The boykin has never been a clingy kid, but when I went in and put his weepy little self into bed, after about 45 minutes of sadness and frustration, he flung his arms around my neck and wouldn't let go. So as he lay there, wrapped around my head, his breathing growing heavier and slower, I was bent pretzel-like, mostly out of his bed, but carefully balancing my upper body with an elbow and a bent back wrist so as to be available while he finally dropped off.
Poor baby.
And it also occurs to me, after spending an afternoon last week, helping another mom with her kids, that right now, I'm not willing to take time away from him. That I need to take the long view on becoming a Postpartum Doula. That this is for when he's at school most of the day. I can't be stealing hours while he sleeps, or while he's with Tim.
That turned out to be a difficult experience, and not in the way I thought it would be either. I thought the two older children would be just too smart and wily and difficult for me. That I'd fail there. But no. Her kids were delightful. Polite. Interesting. And she had a friend there, helping with the baby.
So the challenge?
It turns out, as was brought up a number of times on the training, it is difficult to help someone who does things differently from you without being or appearing judgemental and dismissive of their choices. Because that's just disempowering, which isn't the idea at all.

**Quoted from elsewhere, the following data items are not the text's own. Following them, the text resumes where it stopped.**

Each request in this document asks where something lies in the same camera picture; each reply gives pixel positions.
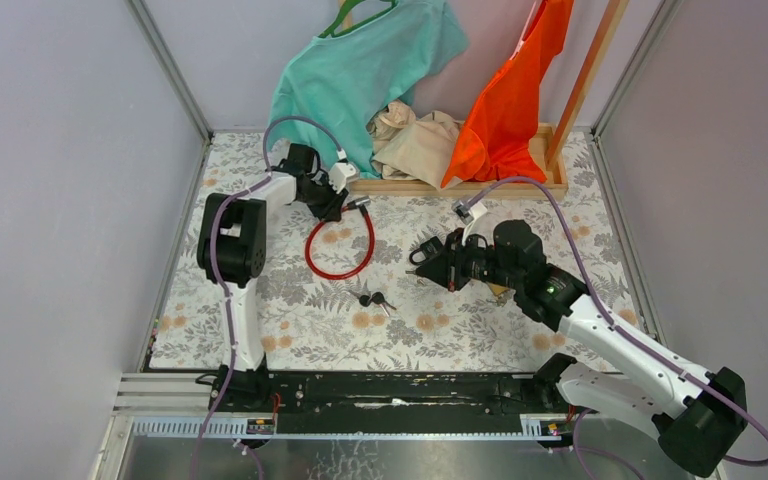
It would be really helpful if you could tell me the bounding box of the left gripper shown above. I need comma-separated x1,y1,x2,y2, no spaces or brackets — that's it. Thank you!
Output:
296,173,346,224

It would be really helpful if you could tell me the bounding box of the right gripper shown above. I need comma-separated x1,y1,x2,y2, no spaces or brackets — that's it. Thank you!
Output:
416,227,521,292

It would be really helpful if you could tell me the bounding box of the red cable lock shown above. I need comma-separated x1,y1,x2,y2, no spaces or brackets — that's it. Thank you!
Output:
304,196,376,281

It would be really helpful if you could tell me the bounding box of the brass padlock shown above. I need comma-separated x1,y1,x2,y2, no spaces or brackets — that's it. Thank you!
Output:
488,284,514,306

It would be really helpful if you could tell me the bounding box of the black-headed key pair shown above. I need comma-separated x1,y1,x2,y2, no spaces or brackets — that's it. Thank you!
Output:
350,291,397,316

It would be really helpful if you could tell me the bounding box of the small brass key pair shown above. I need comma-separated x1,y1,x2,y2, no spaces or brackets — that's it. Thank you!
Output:
405,269,423,284

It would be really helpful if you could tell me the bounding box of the black padlock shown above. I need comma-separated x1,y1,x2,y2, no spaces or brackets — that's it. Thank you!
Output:
408,237,443,266

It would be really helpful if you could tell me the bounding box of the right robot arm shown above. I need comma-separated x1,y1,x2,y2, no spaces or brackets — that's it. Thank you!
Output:
409,220,748,477

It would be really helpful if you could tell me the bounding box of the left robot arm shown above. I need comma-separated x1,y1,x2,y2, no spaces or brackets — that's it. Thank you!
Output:
197,144,359,411

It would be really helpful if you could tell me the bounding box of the beige cloth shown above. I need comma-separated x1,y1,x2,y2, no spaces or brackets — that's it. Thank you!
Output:
366,100,463,191

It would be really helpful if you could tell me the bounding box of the teal t-shirt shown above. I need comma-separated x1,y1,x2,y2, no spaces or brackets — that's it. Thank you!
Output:
267,1,469,179

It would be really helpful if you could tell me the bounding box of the orange t-shirt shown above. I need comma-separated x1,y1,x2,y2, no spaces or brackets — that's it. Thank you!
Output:
439,0,574,188

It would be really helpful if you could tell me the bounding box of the wooden rack base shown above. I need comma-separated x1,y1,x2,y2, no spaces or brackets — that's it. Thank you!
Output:
348,123,569,202

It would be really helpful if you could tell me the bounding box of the green hanger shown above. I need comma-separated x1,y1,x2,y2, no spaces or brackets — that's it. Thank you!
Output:
318,0,399,39

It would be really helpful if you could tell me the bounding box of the wooden rack pole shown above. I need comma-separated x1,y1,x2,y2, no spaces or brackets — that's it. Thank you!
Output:
544,0,629,173

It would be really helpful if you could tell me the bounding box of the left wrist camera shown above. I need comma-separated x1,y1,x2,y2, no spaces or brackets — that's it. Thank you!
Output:
328,160,360,194

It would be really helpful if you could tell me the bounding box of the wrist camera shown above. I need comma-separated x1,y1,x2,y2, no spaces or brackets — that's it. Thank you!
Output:
328,160,360,194
453,200,488,246

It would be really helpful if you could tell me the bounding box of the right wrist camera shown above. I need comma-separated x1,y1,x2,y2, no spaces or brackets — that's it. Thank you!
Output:
453,200,488,246

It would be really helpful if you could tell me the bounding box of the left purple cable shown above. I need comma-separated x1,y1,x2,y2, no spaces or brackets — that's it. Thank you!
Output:
188,115,349,480

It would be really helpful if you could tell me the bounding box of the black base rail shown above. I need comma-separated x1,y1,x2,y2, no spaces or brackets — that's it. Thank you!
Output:
208,369,601,437

The apartment, however, was crazy dirty. It was hard not to kind of freak out, and grab the vacuum cleaner. I did the latter, while hopefully hiding the former. There were five cats (two of which were pregnant) a rat, fish, a Chow-Alsatian mix. Never mind kids - the care load for the animals alone would put most over the edge.
I think also, the fact that I was asked to go there by a third party, meant that I think she suspected I was with DFCS, which meant my coming there just added to her stress load. Not what I'd hoped.

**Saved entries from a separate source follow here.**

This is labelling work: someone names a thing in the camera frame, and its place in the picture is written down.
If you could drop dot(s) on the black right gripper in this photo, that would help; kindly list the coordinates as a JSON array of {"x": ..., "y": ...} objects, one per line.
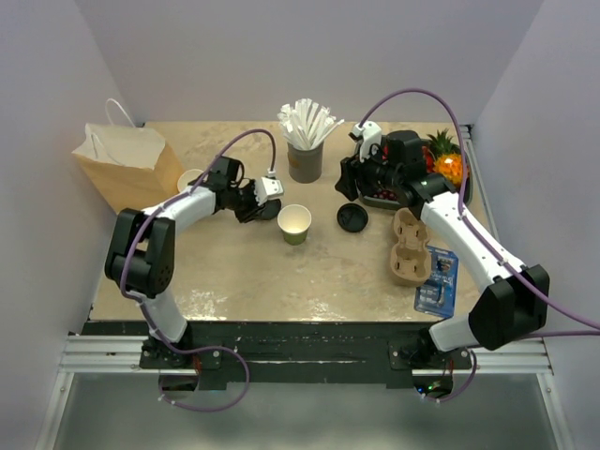
[{"x": 347, "y": 185}]

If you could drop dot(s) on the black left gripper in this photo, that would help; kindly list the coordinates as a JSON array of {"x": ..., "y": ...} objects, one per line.
[{"x": 254, "y": 212}]

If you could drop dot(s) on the green paper coffee cup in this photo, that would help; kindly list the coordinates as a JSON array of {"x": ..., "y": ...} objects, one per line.
[{"x": 294, "y": 221}]

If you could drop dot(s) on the black coffee cup lid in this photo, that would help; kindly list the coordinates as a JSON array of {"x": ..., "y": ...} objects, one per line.
[{"x": 352, "y": 217}]

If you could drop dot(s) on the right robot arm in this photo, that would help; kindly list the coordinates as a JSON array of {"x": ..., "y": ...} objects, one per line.
[{"x": 510, "y": 304}]

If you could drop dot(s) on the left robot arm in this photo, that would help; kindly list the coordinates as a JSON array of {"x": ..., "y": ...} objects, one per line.
[{"x": 141, "y": 254}]

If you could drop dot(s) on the blue razor blister pack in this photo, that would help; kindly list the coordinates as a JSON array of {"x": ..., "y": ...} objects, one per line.
[{"x": 437, "y": 296}]

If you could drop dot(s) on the dark purple grape bunch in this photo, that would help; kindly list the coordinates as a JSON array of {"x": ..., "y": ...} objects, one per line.
[{"x": 384, "y": 195}]

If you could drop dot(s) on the grey straw holder cup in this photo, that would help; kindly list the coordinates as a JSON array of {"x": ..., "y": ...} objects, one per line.
[{"x": 305, "y": 166}]

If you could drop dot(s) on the grey fruit tray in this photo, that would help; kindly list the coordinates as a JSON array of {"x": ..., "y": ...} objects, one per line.
[{"x": 432, "y": 183}]

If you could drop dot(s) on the white wrapped straws bundle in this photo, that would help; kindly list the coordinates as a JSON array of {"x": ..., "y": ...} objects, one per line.
[{"x": 306, "y": 124}]

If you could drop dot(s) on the brown pulp cup carrier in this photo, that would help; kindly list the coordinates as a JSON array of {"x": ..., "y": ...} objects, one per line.
[{"x": 410, "y": 259}]

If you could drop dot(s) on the small orange pineapple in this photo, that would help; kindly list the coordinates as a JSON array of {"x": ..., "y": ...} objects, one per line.
[{"x": 443, "y": 156}]

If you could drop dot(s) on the brown paper bag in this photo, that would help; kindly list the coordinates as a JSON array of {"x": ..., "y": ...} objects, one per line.
[{"x": 131, "y": 167}]

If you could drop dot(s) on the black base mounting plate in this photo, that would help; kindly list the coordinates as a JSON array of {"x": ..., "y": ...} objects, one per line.
[{"x": 220, "y": 353}]

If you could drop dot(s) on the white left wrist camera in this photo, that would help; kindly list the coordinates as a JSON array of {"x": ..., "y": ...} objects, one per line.
[{"x": 267, "y": 189}]

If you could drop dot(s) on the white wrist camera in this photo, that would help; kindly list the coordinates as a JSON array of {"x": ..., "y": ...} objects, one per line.
[
  {"x": 366, "y": 134},
  {"x": 267, "y": 189}
]

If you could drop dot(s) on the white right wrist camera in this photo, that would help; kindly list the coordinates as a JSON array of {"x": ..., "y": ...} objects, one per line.
[{"x": 366, "y": 134}]

So I cleaned, played outside with her daughter while the two-year-old napped, helped her rearrange furniture, talked to her and gathered up some information on childcare options for the older kids once in a while, so she can get some down time with the baby.
But while I was there, my overarching source of stress was that I was expending quality time with someone else and their kids. Not mine.
Who, although he wears 4T and weighs 35lbs, weeks shy of his second birthday, is still a little guy. Who needs to cling to my neck some days. And that on those days when I ask myself if this is all I do? Being with him. That even if it doesn't feel like much, sometimes. It's worth a lot. To both of us.


2 comments:
It's hard isn't? Splitting time between our kids and our lives away from our kids. It must be so difficult for you since your time away involves other people's children. As most people tell me, enjoy the clinging because soon they won't want anything to do with us!
It really is. And when I'm feeling all touched out by the boy, I cast my mind forward to the surly teenager version, or even before, who will surely want to be ALONE... And I go and grab another hug.